Perhaps not surprisingly, Liang Wang, the principal oboist of the New York Philharmonic and one of the subjects of a highly unflattering and controversial article discussed in previous posts (aka “The Article”) has sued New York Magazine, Vox Media, and The Article’s author Sammy Sussman for defamation, asking for damages of $100 million.
To quote:
Defendants’ purpose in writing and publishing the article was to weave a narrative that depicts Wang (and another Philharmonic musician, Matthew Muckey) as having committed a crime against a third musician, Cara Kizer, in Vail, Colorado, in 2010. Specifically, the article implies that Wang put a date rape drug into Kizer’s wine, so that Muckey could sexually assault her. The article also implies that Wang (in addition to Muckey) was fired by the Philharmonic in 2018 for this supposed conduct against Kizer—and that the two musicians were reinstated only because an arbitrator failed to credit what the article portrays as compelling evidence of guilt.

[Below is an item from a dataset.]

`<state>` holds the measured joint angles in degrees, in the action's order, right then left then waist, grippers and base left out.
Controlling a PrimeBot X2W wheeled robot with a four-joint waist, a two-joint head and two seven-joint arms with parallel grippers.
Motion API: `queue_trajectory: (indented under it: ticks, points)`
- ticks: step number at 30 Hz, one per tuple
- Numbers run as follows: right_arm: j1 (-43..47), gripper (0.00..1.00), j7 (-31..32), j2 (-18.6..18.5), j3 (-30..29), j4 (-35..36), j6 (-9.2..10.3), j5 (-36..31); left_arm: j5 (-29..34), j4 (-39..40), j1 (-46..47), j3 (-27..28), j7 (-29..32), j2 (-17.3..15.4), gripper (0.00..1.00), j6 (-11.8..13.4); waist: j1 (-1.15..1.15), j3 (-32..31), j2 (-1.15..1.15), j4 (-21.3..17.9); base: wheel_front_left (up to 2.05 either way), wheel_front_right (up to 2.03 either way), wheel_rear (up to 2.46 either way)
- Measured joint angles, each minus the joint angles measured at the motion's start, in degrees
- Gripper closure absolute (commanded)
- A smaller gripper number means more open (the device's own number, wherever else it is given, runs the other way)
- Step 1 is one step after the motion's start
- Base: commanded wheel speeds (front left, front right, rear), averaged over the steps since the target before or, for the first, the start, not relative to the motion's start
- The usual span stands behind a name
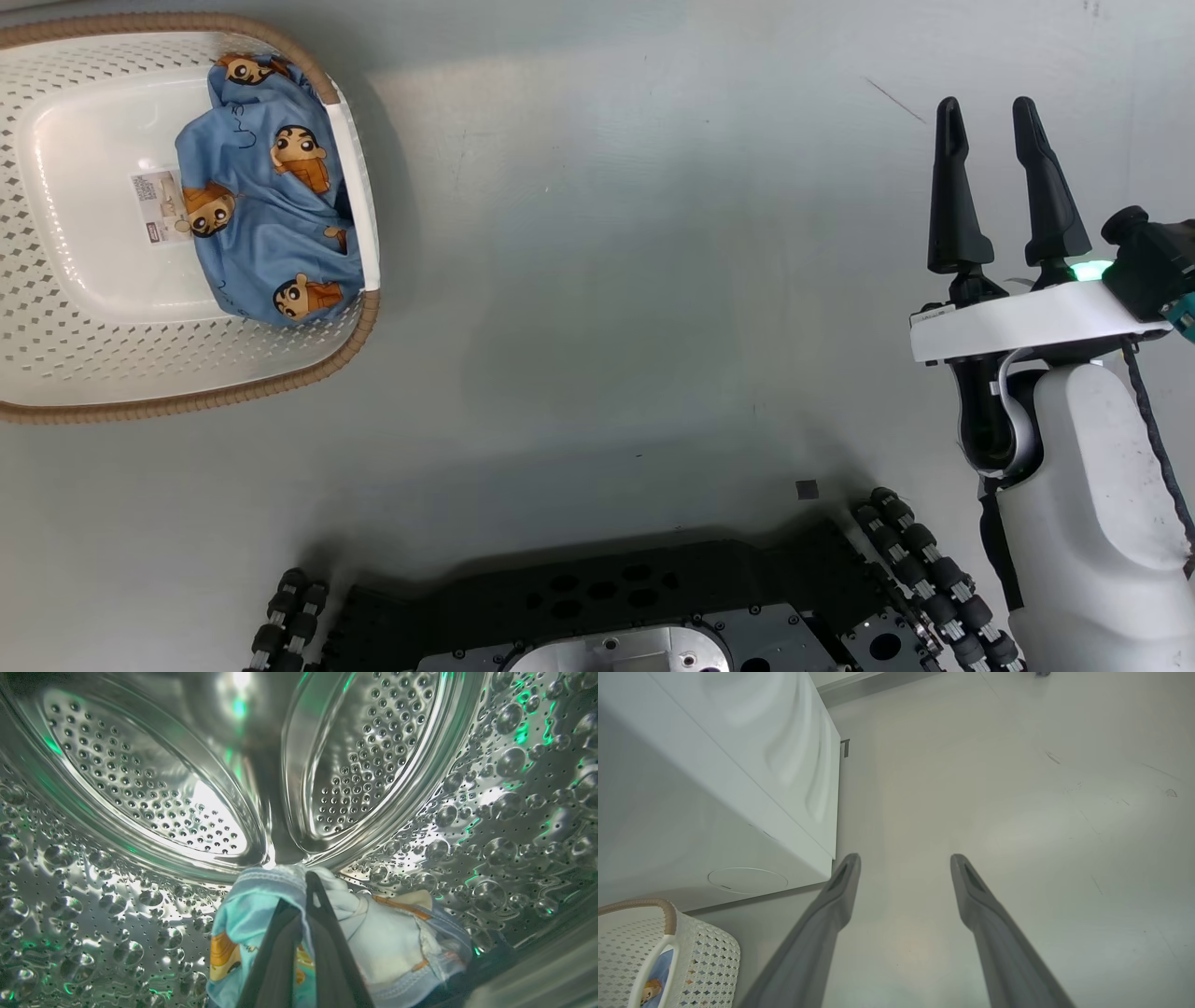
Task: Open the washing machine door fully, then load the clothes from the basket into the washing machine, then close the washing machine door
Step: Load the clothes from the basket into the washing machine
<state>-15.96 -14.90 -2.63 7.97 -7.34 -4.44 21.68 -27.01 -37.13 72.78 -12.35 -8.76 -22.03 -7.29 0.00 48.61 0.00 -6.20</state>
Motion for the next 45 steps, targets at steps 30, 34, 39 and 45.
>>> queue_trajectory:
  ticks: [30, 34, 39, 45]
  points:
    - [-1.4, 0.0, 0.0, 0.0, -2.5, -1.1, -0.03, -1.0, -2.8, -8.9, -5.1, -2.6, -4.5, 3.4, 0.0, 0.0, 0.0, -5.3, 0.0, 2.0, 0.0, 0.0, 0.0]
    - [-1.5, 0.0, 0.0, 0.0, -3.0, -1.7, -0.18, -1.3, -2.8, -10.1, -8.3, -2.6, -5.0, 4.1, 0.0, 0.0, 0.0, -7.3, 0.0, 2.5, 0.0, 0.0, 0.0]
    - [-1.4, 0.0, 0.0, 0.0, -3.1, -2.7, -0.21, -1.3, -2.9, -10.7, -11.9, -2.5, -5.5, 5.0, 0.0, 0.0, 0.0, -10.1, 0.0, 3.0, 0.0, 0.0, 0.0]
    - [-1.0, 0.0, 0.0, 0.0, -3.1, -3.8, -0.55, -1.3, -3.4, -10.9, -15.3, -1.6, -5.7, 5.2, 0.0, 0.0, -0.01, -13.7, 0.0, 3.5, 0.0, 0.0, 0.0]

That story is a total fabrication: Wang did not drug Kizer, nor is there any evidence whatsoever for that wildly irresponsible contention. Moreover, the notion that Wang wanted to drug Kizer so that someone else (Muckey) could sexually assault her, is absurd. Further, and also contrary to the article’s implication, neither Kizer nor the Philharmonic ever even accused Wang of drugging Kizer.

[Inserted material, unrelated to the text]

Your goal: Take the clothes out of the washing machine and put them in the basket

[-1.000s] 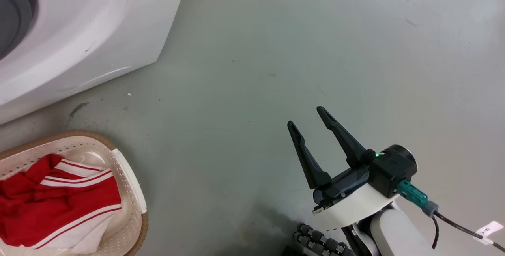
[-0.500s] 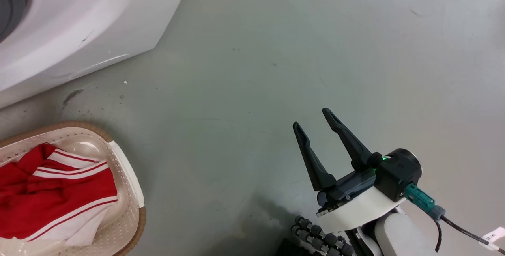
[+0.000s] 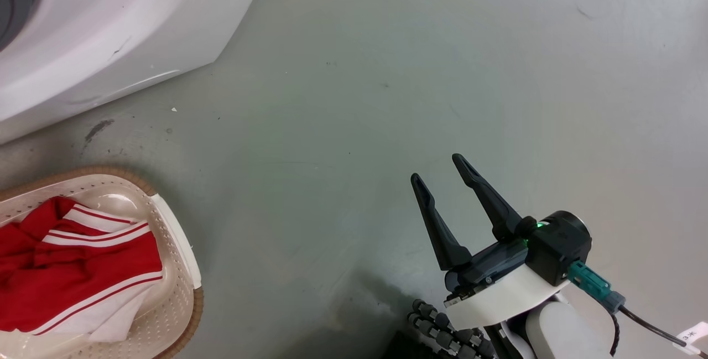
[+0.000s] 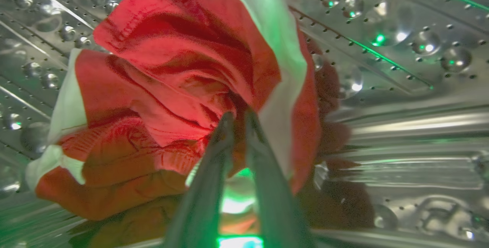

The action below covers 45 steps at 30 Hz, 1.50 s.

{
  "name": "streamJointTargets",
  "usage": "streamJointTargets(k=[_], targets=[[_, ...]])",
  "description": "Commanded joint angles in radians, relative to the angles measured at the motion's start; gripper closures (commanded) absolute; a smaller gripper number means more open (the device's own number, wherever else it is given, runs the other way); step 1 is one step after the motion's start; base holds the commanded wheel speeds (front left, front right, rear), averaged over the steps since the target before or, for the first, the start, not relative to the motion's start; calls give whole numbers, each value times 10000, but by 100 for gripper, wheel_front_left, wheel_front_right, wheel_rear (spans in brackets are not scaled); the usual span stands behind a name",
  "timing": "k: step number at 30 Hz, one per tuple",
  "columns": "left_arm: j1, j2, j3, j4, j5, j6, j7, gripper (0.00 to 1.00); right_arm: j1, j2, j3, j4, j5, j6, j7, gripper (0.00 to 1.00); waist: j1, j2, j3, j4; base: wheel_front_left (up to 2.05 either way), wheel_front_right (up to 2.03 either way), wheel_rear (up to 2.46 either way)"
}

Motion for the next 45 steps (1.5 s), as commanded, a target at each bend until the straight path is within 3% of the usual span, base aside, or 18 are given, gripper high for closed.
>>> streamJointTargets(k=[1, 12, 21, 31, 37, 45], targets=[[142, 88, 17, -54, 60, 46, -124, 100, 26, 25, -7, -50, -8, -11, -18, 0, 0, 0, 14, -4, 1, 1, 1], [-160, 551, -27, 103, 543, 242, -2475, 100, -234, 25, 82, 17, 85, -9, -18, 0, 0, 0, -18, -86, 0, 0, 0], [-123, 556, 135, 697, 552, 328, -4853, 100, -535, 23, 319, 164, 113, -11, -20, 0, 0, 0, -271, -153, 0, 0, 0], [1079, -116, 278, 1290, 137, 124, -7415, 100, -496, 23, -64, 370, -182, -9, -20, 0, 0, 0, -1010, 475, 0, 0, 0], [1663, -347, 357, 1478, -202, -32, -7802, 100, -411, 23, -201, 396, -340, -11, -18, 0, 0, 0, -1303, 703, 0, 0, 0], [2097, -517, 402, 1332, -801, -298, -7213, 100, -318, 23, -162, 453, -311, -11, -18, 0, 0, 0, -1516, 798, 0, 0, 0]])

I wonder why Wang’s lawyers think that the notion of one guy drugging a woman so that one of his “best friends” could rape her is “absurd.” Have they never heard of "wingmen"?
I think it is fair to say that there is an implication one could draw from the article that Wang drugged Kizer. There are three portions of the article that could support that implication. The first is this one:
When they got to Muckey’s condo, he and Wang got in the hot tub and tried to persuade Kizer to join them, but she declined. Kizer alleged that Wang brought her a glass of red wine. Wang later told the police that Kizer got her own wine.

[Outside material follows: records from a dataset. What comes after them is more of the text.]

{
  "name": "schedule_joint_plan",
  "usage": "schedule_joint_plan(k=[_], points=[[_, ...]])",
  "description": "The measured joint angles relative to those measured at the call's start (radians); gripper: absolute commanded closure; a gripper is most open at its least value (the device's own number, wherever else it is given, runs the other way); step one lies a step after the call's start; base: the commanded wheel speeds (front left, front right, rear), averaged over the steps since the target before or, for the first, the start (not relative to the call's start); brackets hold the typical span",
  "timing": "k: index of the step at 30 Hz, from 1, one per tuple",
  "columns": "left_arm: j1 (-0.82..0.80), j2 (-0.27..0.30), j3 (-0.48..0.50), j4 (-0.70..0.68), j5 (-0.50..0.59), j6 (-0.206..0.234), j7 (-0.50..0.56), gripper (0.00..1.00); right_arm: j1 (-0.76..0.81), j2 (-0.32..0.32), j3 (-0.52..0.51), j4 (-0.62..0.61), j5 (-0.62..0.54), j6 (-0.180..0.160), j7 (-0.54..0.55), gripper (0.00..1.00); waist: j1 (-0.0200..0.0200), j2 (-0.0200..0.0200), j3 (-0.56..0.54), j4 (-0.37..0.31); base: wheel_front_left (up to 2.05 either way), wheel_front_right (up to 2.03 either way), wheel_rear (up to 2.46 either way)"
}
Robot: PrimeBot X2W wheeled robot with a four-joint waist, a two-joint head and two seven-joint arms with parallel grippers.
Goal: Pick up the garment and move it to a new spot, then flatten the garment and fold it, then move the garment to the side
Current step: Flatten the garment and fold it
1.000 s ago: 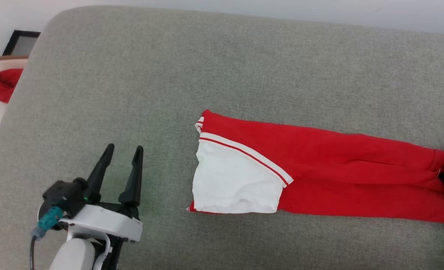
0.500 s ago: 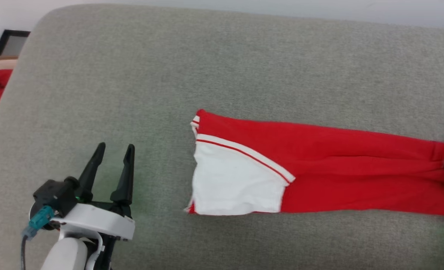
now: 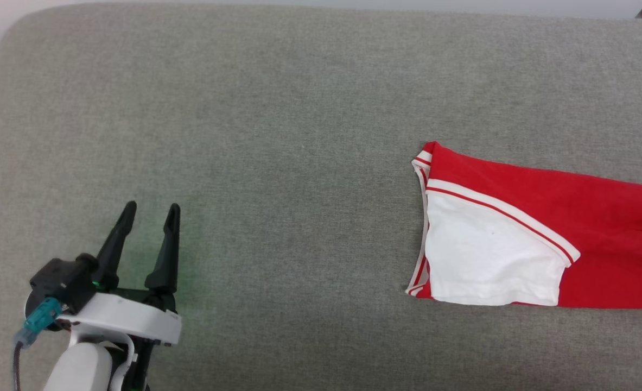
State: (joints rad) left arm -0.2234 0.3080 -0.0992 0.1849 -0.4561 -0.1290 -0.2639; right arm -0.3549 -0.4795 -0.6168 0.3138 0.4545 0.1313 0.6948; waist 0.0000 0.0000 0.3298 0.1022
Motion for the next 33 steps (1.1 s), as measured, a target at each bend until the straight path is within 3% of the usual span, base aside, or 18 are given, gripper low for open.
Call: schedule_joint_plan(k=[6, 16, 22, 28, 33], points=[[0.004, -0.002, 0.006, 0.013, 0.007, 0.0, 0.0, 0.0, 0.007, 0.017, 0.053, -0.057, 0.026, 0.0, 0.004, 1.0, 0.0, 0.0, -0.013, -0.017, 0.0, 0.0, 0.0], [0.033, -0.029, 0.005, 0.037, 0.004, 0.0, 0.0, 0.0, 0.081, 0.109, 0.3, -0.312, 0.136, -0.001, 0.038, 1.0, 0.0, 0.0, -0.068, -0.02, 0.0, 0.0, 0.0], [0.052, -0.04, 0.009, 0.041, -0.002, 0.0, 0.0, 0.0, 0.079, 0.164, 0.508, -0.451, 0.16, 0.0, 0.076, 1.0, 0.0, 0.0, -0.086, 0.001, 0.0, 0.0, 0.0], [0.055, -0.055, -0.003, 0.044, -0.011, 0.0, 0.0, 0.0, 0.038, 0.197, 0.692, -0.466, 0.16, 0.0, 0.086, 1.0, 0.0, 0.0, -0.085, 0.03, 0.0, 0.0, 0.0], [0.042, -0.074, -0.014, 0.044, -0.012, 0.0, 0.0, 0.0, -0.021, 0.209, 0.782, -0.405, 0.14, -0.001, 0.053, 1.0, 0.0, 0.0, -0.069, 0.052, 0.0, 0.0, 0.0]])
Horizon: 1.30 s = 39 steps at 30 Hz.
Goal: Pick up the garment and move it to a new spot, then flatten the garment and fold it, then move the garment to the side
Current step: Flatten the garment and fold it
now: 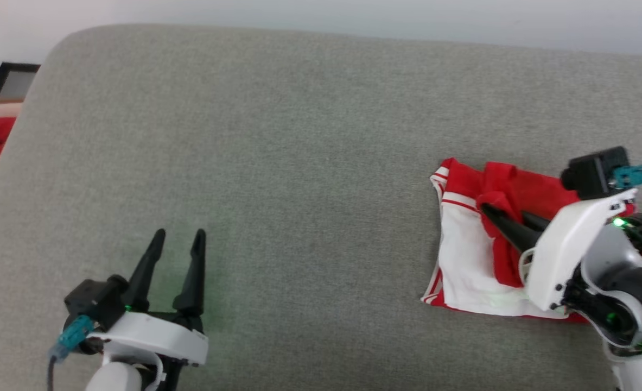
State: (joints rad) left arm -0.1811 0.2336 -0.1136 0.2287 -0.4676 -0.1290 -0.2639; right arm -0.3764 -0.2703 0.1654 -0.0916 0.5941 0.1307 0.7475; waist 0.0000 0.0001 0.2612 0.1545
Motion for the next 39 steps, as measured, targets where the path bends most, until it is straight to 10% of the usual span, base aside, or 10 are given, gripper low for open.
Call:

What was not disputed is that Kizer has no memories of what happened after she drank from that glass.
The second is this:
There was no evidence, however, that Kizer had been drugged. Wang denied that he had given Kizer anything, and Muckey continued to insist that the sex was consensual. [Vail Police Detective Rusty] Jacobs worried that his investigation had reached a dead end.
Kizer began researching date-rape drugs. The ten-panel test she’d taken in Colorado didn’t include a test for GHB, which produced symptoms similar to those she’d experienced the night of July 24, so Kizer sent a sample of her hair to a private lab. On February 9, 2011, she got the results. A six-centimeter hair sample was “positive for the presence of GHB.” Later testing suggested the exposure occurred around the month of the alleged assault.
…
Jacobs sent the case file to the Fifth Judicial District Attorney’s Office with a memo recommending that charges be filed, but the DA declined to prosecute Muckey. Jacobs was told that the hair-follicle test “did not meet the standards for litigation.” (One forensic toxicologist called the practice of testing for date-rape drugs in hair follicles “controversial.”)
The third is this:
In early 2018, a few months after reporting about Harvey Weinstein’s pattern of predation ignited the Me Too movement, the Philharmonic returned to the allegations Kizer made against Muckey. The organization hired Barbara S. Jones, a former federal judge, to conduct an independent investigation. In addition to Kizer’s claims, the orchestra learned about the earlier rape allegation against Muckey and unrelated allegations of sexual misconduct against Wang. (Muckey and Wang denied the allegations.)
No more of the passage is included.